Un serveur Linux fraîchement installé n’est pas sécurisé. Il est acceptable par défaut pour démarrer, mais loin de l’état « production sécurisée ». Ce guide pose une checklist appliquée par les équipes sérieuses, en partant des gains les plus rapides.

Voir aussi → Linux administration avancée pour PME : guide pratique.

Sommaire

  1. Modèle de menace : à quoi se préparer
  2. Durcir SSH
  3. Pare-feu : UFW ou nftables
  4. fail2ban contre le brute-force
  5. Mises à jour automatiques de sécurité
  6. Utilisateurs et permissions
  7. AppArmor / SELinux
  8. Audit avec Lynis
  9. Surveillance et journalisation
  10. FAQ

1. Modèle de menace : à quoi se préparer

Pour un serveur Linux exposé à Internet (web, API, VPN, mail), les menaces typiques sont :

  • Brute-force SSH automatisé (bots scannant les ports 22 ouverts)
  • Exploitation de vulnérabilités logicielles non patchées (CVE publiques)
  • Compromission de comptes via mots de passe faibles ou réutilisés
  • Mauvaises configurations (permissions trop ouvertes, services inutiles exposés)
  • Élévation de privilèges une fois un accès initial obtenu
  • Persistance (rootkits, scheduled tasks injectées)

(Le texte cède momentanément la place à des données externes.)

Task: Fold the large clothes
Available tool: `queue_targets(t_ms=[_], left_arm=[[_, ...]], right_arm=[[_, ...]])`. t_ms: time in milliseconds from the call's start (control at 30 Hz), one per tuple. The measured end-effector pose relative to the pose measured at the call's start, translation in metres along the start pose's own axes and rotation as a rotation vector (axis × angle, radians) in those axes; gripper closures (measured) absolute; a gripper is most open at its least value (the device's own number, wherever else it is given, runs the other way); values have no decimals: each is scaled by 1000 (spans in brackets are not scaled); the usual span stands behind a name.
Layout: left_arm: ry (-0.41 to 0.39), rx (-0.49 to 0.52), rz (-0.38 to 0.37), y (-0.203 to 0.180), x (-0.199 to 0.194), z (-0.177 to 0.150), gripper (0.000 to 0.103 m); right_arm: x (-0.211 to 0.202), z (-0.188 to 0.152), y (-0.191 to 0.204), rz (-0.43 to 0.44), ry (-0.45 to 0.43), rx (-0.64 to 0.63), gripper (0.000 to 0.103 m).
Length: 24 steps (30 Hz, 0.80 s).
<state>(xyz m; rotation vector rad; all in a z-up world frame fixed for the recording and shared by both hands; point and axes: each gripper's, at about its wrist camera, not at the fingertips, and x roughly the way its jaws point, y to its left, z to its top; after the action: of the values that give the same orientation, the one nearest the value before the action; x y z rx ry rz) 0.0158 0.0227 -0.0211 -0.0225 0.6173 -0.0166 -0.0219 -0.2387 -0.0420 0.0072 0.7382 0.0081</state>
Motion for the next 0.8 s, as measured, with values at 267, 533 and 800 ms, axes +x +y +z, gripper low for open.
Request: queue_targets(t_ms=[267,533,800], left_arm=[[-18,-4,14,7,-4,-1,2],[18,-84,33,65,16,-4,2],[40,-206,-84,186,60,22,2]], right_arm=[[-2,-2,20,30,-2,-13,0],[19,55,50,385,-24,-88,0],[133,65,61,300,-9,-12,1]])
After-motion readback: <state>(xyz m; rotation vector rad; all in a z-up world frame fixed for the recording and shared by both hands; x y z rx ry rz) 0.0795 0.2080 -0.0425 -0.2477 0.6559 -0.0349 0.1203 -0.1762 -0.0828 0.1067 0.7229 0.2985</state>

Le hardening adresse ces vecteurs en couches : moins de surface d’attaque, durcissement des accès, détection rapide.

2. Durcir SSH

Étapes essentielles

sudo nano /etc/ssh/sshd_config

Modifier ou ajouter :

# Pas de connexion root directement
PermitRootLogin no

# Authentification par clé seulement (pas de mot de passe)
PasswordAuthentication no
PubkeyAuthentication yes
ChallengeResponseAuthentication no
KbdInteractiveAuthentication no

# Limiter les utilisateurs autorisés
AllowUsers admin deploy

# Pas de connexion sans mot de passe ni clé
PermitEmptyPasswords no

# X11 et tunnels désactivés si pas utilisés
X11Forwarding no
AllowAgentForwarding no
AllowTcpForwarding no

# Limites de connexion
MaxAuthTries 3
LoginGraceTime 30
ClientAliveInterval 300
ClientAliveCountMax 2

# Algorithmes modernes seulement
KexAlgorithms curve25519-sha256,curve25519-sha256@libssh.org,diffie-hellman-group16-sha512
Ciphers chacha20-poly1305@openssh.com,aes256-gcm@openssh.com,aes128-gcm@openssh.com
MACs hmac-sha2-512-etm@openssh.com,hmac-sha2-256-etm@openssh.com

Tester et appliquer

# Vérifier la config avant de redémarrer
sudo sshd -t

# Recharger
sudo systemctl restart ssh

# IMPORTANT : ouvrir une SECONDE session SSH dans un autre terminal
# avant de fermer celle en cours, pour valider que la config marche.

Générer une clé SSH moderne

Côté poste client :

# Ed25519 : moderne, court, performant (recommandé)
ssh-keygen -t ed25519 -C "ton-email@exemple.com"

# Copier sur le serveur
ssh-copy-id -i ~/.ssh/id_ed25519.pub admin@serveur

Port custom : utile ?

Changer le port SSH (par exemple 2222) ne bloque pas un attaquant déterminé mais réduit massivement le bruit des bots automatiques. À combiner avec les autres mesures, pas en remplacement. C’est de la « security through obscurity » — utile en réduction de bruit, jamais comme défense principale.

3. Pare-feu : UFW ou nftables

UFW (Uncomplicated Firewall) est suffisant et simple pour la majorité des PME.

sudo apt install ufw

# Règles par défaut : tout bloquer en entrée, tout autoriser en sortie
sudo ufw default deny incoming
sudo ufw default allow outgoing

# Ouvrir les services nécessaires
sudo ufw allow 22/tcp comment 'SSH'
sudo ufw allow 'Nginx Full'  # 80 + 443

# Limiter SSH (anti-brute-force basique)
sudo ufw limit 22/tcp

# Activer
sudo ufw enable

# Voir l'état
sudo ufw status verbose

ufw limit bloque automatiquement une IP qui essaie plus de 6 connexions en 30 secondes. Bonus simple contre les bots.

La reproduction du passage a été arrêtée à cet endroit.